今年を持ちまして、昭和史研究所も、早いもので満5年を迎えました。当研究所は終戦50年の謝罪決議問題の翌年、平成8年に発足しました。これは、謝罪決議反対運動で皆様から頂いた御寄付が残り、皆で協議した時、「これを歴史の検証のために使おうではないか」という私の提案で、平成8年4月に昭和史研究所を発足する事となった訳です。
私事になりますが、30年前、昭和45年に朝日新聞を批判する活動を地元の鎌倉で起こし、「日本人の声」というミニコミ紙を、手書きのガリ版で作成。しかも販売していては間に合わない、一番良いのは直接街頭で手渡しする事だと考えて、そういう活動を3年位続けた。当時と現在を振り替えると、マスコミは当時よりももっと悪くなっていると思う。それまでは朝日新聞、毎日、中日、東京の各紙良かった。各社一般に良かった。その後昭和45年から悪くなった。しかし、まだNHKがあるから救いがあると思っていたが、それも駄目になり、昔から節操をかえないのは産経だけになってしまった。

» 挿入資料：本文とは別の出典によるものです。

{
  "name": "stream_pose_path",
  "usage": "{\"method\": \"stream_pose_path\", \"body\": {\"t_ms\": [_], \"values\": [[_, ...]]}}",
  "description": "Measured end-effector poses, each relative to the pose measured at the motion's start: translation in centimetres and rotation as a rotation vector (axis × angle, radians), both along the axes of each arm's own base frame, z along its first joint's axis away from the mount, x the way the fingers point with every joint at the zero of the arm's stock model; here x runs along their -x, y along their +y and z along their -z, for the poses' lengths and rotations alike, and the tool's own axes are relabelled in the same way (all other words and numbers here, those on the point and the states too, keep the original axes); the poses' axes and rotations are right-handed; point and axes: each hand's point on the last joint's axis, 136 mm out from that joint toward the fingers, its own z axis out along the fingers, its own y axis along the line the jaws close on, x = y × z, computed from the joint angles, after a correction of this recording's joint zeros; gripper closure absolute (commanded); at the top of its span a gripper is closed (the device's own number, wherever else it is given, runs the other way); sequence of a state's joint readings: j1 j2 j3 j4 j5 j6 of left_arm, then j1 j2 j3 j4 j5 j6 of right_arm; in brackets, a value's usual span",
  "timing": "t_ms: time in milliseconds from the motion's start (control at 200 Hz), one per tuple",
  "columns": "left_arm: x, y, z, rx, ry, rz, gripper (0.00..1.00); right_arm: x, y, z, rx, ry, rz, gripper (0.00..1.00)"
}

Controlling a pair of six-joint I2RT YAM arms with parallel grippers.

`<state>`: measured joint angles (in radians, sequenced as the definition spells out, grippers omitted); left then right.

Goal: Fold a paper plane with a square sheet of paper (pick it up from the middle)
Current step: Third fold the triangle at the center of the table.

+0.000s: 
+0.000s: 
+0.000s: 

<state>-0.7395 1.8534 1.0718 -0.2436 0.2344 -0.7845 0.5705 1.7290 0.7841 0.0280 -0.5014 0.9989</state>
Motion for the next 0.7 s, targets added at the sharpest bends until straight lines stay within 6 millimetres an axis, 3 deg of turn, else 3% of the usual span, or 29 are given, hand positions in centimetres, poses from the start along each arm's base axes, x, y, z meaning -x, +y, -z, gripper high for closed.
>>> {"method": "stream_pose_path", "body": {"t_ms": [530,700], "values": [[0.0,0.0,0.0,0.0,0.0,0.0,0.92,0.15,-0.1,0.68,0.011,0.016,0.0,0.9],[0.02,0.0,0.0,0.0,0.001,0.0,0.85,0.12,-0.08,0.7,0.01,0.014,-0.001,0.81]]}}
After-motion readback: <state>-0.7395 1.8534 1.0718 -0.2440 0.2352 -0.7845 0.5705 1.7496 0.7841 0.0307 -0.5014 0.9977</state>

何故こうなってしまったのか。原因の一つとして、論説委員が、その頃はまだ戦前の生き残りが頑張っていて、愛国心のある人達も少なくなく、毅然としたものがどこかにあった。朝日も、毎日も、中日も、各紙にそういう方々がいた。その人達が引退されてから、すっかり駄目になってしまった。
マスコミだけでなく、政界、その他あらゆるところが、全部世代交代が原因で駄目になったのだろうと思う。
最近若い人達と話した中で、今の60代の人達の方が、30代の人よりもファイトを持ってやっている。30代の方が駄目だと言う。全然元気も無く、意欲も無いと言っていた。原因を考えてみると、昔の事を知っている人間は、日本の良い時の記憶がありますから、それを守りたい、回復したいと言う気持を持っている。若い者はそういうものが無い。それは偏向教育を受けていてそういう昔の日本の良い面を知らないものだから、何を守って良いのかわからない。そこから、国旗、国歌の問題、歴史教科書の問題等、全部派生していると思う。戦争を知る方々が居なくなるという事は、恐ろしい事なんです。
そういう事を考えると、何とか戦争体験のある方の手記とか、体験記とか、少しでも集めて残そうと言う、昭和史研究所の仕事の意義は、それなりに重要だと思っています。しかし、何度も言っているが、これは政府が国家的規模でやらなくては駄目な事なのです。さらに、だんだんそういう方が亡くなったり、お年を召して、しゃべったり、手記を書いたりする意欲も無くなっている。今のうちに、昔を知っている私達のような戦中世代(繋ぎの世代)が元気なうちに昔の事を記録しておかないと、もう取り返しのつかない事になるのではないかと恐れる思いです。